Exercise prompt
In the records below, reproduce exactly the lines from the one containing "Two moments of" through the one containing "Frames 1 and", both included, and omit the pictures.

[Extracted data entries]

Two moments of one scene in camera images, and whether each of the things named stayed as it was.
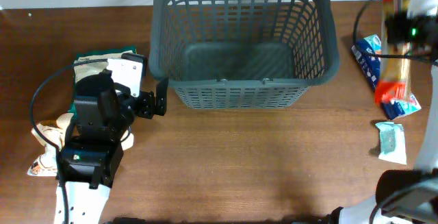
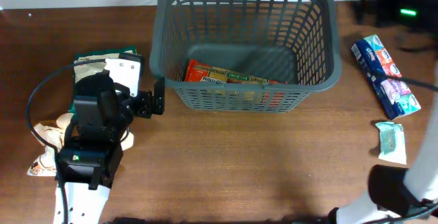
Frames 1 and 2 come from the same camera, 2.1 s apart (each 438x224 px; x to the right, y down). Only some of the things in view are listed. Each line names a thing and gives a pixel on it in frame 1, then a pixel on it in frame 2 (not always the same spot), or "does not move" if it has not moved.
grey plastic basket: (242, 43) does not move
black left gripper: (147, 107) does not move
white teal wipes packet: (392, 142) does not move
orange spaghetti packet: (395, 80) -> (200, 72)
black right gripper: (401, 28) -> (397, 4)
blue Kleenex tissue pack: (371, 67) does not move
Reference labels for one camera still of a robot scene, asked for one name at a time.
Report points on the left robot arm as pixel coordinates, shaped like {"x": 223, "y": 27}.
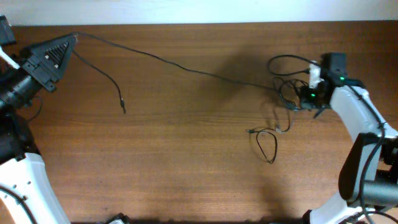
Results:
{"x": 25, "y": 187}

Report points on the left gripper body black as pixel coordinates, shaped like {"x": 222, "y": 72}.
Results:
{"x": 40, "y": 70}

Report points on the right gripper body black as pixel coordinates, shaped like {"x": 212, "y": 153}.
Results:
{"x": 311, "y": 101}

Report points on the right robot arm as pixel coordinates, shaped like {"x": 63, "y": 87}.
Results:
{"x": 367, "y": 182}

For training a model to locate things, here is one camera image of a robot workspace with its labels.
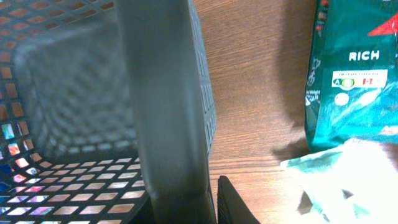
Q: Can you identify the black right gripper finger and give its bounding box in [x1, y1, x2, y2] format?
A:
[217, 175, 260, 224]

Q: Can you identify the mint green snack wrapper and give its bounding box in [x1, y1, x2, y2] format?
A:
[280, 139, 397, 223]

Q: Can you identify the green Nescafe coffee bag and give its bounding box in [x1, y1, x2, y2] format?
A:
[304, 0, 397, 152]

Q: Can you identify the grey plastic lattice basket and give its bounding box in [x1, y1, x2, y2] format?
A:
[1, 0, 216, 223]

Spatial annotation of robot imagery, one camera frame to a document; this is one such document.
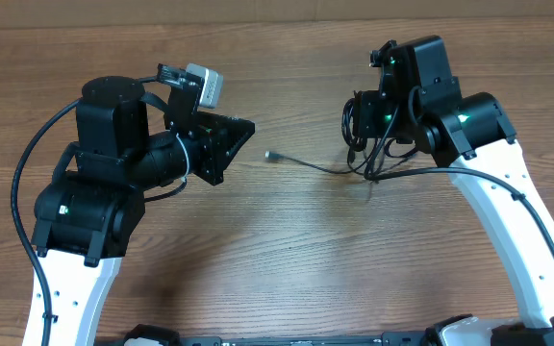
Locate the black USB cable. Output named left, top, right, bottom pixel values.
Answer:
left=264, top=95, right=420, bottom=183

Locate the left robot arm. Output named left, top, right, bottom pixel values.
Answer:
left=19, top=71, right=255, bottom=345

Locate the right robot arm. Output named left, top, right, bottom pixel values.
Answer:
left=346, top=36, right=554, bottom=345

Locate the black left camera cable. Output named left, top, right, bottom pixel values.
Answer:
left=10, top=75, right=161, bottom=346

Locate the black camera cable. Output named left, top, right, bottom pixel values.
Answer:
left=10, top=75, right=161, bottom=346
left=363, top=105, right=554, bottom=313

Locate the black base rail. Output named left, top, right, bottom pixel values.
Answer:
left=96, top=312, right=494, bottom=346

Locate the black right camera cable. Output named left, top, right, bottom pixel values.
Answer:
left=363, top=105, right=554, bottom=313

==

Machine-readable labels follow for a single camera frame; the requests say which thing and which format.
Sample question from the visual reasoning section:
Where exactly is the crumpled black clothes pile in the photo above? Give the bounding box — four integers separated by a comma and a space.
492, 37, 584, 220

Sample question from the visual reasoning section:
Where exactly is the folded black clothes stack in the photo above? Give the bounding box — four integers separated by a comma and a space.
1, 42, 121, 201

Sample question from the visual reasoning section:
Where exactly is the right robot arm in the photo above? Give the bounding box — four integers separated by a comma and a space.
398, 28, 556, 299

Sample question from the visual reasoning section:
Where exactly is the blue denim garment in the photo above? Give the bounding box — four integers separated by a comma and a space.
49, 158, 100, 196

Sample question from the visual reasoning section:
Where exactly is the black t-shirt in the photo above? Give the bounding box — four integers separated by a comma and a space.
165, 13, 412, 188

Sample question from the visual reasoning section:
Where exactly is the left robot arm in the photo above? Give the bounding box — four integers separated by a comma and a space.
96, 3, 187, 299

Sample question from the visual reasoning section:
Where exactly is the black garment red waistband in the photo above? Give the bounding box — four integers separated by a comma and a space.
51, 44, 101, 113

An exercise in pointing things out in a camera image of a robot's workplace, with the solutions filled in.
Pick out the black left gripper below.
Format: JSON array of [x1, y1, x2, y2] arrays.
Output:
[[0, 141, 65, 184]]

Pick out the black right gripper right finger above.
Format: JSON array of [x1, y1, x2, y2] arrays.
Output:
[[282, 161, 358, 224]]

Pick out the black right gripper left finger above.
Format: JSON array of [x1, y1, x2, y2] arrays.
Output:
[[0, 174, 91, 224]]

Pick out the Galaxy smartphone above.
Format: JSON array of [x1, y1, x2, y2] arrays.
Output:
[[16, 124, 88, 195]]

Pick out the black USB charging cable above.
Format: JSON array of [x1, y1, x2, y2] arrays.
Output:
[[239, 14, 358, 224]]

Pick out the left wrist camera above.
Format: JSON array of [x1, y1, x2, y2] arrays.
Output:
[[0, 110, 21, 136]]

Task output
Two moments of one scene in camera images, and whether each of the things named stayed as it was.
Frames 1 and 2 come from the same camera, 2.1 s apart (each 438x224 px; x to the right, y down). Only some of the things in view are listed. Each line names a thing and gives a pixel on it in frame 1, then a pixel on it in frame 2 (not always the same spot), or "does not move" if it has not moved.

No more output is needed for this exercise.